Hoy, cuando los ciudadanos se desentienden del bien común y el Estado capturado por una coalición autoritaria y mafiosa actúa sin control social, se genera un nuevo ciclo de precariedad. Servicios esenciales como salud, educación básica, transporte público o gestión ambiental se deterioran sin que nadie haga nada. La falta de organización ciudadana para exigir el mantenimiento y ampliación de los sistemas de agua y saneamiento, así como de los sistemas de riego, ha agravado la crisis hídrica en varias regiones del Perú, especialmente en zonas como Ica o Arequipa. Del mismo modo, los bajos niveles de participación colectiva en temas educativos complican la fiscalización y la mejora de los colegios públicos, con graves brechas de calidad docente, infraestructura y conectividad. En salud, la escasa colaboración ciudadana en campañas de vacunación o prevención ya ha generado brechas peligrosas. Las tasas de vacunación infantil han descendido por debajo del límite necesario para proteger contra enfermedades erradicadas como el sarampión y la tos convulsiva.

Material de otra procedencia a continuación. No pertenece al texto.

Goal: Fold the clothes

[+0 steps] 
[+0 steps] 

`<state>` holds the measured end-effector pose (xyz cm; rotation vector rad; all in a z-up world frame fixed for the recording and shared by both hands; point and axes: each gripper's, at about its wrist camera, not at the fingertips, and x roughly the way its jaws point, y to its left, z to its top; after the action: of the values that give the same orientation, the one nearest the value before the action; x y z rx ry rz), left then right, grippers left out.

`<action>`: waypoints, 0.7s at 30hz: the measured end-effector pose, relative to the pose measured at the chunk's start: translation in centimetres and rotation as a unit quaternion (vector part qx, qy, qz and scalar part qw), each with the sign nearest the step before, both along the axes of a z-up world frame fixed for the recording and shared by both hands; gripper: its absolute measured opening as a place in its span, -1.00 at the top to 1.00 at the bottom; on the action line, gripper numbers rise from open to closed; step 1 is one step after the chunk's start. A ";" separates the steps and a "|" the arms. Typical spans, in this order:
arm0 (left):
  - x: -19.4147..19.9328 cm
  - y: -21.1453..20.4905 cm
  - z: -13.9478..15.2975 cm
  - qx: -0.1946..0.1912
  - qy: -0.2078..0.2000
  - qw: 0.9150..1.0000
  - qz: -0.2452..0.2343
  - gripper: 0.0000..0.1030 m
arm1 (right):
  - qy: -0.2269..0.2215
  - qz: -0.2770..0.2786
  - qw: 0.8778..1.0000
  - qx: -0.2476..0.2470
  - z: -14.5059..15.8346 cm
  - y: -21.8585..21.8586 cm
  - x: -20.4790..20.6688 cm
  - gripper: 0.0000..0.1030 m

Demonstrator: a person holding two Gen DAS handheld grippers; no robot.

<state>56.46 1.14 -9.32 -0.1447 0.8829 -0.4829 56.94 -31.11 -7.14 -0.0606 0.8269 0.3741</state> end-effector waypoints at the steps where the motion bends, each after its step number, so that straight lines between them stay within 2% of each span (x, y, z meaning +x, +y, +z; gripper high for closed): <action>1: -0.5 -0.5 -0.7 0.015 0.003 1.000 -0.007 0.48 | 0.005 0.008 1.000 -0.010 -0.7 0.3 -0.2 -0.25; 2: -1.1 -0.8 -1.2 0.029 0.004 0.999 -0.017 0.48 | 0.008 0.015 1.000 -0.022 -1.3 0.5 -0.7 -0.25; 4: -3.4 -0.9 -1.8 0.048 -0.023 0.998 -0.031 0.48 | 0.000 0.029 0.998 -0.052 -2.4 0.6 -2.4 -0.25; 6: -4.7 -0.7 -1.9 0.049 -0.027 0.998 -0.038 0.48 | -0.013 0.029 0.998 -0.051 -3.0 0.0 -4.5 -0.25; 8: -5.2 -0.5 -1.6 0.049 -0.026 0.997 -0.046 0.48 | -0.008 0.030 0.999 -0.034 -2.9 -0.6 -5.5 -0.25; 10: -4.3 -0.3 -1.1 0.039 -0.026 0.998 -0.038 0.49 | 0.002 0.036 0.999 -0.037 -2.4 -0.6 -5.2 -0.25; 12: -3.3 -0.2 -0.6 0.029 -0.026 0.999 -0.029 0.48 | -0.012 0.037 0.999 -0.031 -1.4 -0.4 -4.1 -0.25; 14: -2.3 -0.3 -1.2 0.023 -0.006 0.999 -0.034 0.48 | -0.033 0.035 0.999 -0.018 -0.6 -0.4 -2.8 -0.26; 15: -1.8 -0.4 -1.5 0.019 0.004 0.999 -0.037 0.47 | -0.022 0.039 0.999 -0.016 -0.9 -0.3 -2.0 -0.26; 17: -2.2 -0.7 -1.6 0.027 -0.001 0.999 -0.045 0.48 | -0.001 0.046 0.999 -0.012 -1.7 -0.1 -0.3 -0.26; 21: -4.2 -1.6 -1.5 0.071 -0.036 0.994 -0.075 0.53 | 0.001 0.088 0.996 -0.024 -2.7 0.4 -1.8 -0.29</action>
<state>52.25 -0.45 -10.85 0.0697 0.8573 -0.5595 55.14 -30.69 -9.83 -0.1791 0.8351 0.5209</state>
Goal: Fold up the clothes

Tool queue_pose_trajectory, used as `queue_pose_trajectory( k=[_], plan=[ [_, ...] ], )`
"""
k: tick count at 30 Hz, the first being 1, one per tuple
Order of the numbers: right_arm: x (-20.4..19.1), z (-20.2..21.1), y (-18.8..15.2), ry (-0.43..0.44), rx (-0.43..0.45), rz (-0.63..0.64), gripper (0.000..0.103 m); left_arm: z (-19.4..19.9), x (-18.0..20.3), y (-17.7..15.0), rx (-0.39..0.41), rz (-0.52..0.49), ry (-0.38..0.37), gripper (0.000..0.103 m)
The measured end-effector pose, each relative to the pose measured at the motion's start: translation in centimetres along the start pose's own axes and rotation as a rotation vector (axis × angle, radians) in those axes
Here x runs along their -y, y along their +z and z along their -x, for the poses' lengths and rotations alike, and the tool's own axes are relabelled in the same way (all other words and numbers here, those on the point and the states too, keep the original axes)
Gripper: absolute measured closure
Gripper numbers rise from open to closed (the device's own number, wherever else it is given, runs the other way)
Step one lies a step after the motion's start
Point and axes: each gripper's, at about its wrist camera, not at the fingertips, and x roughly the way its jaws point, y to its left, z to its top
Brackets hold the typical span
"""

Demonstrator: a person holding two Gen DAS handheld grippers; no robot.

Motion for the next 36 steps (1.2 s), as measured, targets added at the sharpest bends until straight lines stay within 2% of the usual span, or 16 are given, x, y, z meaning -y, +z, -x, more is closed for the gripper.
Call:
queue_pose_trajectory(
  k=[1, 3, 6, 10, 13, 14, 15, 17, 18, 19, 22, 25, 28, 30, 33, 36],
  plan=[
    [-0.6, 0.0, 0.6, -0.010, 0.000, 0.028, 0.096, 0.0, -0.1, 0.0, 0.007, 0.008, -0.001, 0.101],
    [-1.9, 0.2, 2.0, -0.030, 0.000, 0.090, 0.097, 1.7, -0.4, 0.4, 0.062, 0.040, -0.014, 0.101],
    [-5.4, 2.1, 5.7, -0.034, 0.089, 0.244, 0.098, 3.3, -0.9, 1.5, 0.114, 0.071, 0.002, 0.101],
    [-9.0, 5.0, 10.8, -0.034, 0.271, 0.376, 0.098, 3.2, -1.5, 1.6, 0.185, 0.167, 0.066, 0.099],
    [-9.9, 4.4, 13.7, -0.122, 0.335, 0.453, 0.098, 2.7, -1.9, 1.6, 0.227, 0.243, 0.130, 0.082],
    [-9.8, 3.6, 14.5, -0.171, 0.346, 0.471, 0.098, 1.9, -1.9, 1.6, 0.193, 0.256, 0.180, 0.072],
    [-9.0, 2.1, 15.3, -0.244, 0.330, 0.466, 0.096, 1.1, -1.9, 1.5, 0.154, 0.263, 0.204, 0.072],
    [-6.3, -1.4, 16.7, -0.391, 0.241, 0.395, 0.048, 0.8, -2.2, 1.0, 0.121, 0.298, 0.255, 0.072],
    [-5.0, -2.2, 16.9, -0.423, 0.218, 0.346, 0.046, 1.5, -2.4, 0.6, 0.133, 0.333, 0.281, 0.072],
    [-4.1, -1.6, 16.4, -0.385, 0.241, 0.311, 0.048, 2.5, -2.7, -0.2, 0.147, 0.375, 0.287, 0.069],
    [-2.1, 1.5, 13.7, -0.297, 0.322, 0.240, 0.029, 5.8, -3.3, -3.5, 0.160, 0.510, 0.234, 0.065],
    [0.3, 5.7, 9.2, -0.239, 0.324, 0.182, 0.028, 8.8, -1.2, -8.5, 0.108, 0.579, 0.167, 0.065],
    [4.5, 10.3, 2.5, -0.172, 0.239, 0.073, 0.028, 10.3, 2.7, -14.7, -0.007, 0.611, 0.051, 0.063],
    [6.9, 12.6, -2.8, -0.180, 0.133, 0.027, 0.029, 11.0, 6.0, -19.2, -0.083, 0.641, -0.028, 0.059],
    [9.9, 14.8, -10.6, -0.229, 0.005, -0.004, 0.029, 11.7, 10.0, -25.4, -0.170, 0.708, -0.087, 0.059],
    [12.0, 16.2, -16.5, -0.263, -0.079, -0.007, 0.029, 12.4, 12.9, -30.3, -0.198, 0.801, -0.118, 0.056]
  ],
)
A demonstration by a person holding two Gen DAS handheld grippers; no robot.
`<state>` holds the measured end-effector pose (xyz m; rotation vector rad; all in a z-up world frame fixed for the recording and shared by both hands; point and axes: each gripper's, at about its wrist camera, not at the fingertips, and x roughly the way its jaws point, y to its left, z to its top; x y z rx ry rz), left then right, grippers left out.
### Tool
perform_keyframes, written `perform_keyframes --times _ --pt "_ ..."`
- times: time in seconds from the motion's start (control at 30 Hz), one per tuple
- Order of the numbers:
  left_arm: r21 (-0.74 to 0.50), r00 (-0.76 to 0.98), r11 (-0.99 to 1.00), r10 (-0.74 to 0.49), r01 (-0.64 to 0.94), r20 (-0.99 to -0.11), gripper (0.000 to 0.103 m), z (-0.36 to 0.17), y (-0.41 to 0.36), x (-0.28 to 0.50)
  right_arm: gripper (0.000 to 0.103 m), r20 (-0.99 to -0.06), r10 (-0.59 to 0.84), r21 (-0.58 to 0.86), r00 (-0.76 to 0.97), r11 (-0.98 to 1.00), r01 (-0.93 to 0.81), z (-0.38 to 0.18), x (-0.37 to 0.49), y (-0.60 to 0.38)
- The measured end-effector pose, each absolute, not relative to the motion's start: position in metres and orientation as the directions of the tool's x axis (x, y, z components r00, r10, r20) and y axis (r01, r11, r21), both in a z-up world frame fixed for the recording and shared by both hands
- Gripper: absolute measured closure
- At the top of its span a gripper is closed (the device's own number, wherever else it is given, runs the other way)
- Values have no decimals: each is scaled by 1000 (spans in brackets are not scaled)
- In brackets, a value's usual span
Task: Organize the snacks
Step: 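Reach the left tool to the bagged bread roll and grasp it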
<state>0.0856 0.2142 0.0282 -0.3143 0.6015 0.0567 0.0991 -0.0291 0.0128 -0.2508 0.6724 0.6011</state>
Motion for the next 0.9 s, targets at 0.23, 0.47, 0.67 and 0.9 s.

Sin espacios donde los ciudadanos se encuentren, escuchen y negocien, lo que crece es la desconfianza y la fragmentación social que facilitan la ineficiencia del Estado y la arbitrariedad de la clase política. En contextos como el peruano, donde la confianza en las instituciones es muy baja o inexistente, fomentar espacios de organización ciudadana no es un lujo de ONG, sino una necesidad y una obligación urgente para la estabilidad democrática y el bienestar común. ¿Quién exige rendición de cuentas en su municipio? ¿Quién fiscaliza los presupuestos participativos?¿Quién se une a una asociación barrial que no sea por puro interés inmediato? Las redes sociales, más allá de sus virtudes, nos están mostrando que lejos de unir, amplifican la distancia social: cada quien vive encerrado en la burbuja de su celular, repitiendo lo que quiere ver y oír, rechazando al que piensa diferente, imaginando que alguien ¿? se está ocupando del bien común.

No se trata de idealizar, toma tiempo, esfuerzo y paciencia. Pero no conocemos otra forma para sostener viva la democracia, avanzar hacia una economía menos injusta y una sociedad menos cínica. No basta con indignarse en redes sociales ni con votar cada cinco años.

Recordemos que, en muchas zonas del país, principalmente en comunidades rurales, la acción colectiva sigue viva. Quizá lo urgente hoy sea aprender de quienes aún entienden que vivir en sociedad es más que coexistir: es construir juntos. Debemos recuperar el NOSOTROS y eso empieza en lo pequeño: en la asamblea del barrio, en el comité de agua, en la escuela donde estudian nuestros hijos e hijas, en los centros de trabajo, en las organizaciones de las mujeres de los barrios.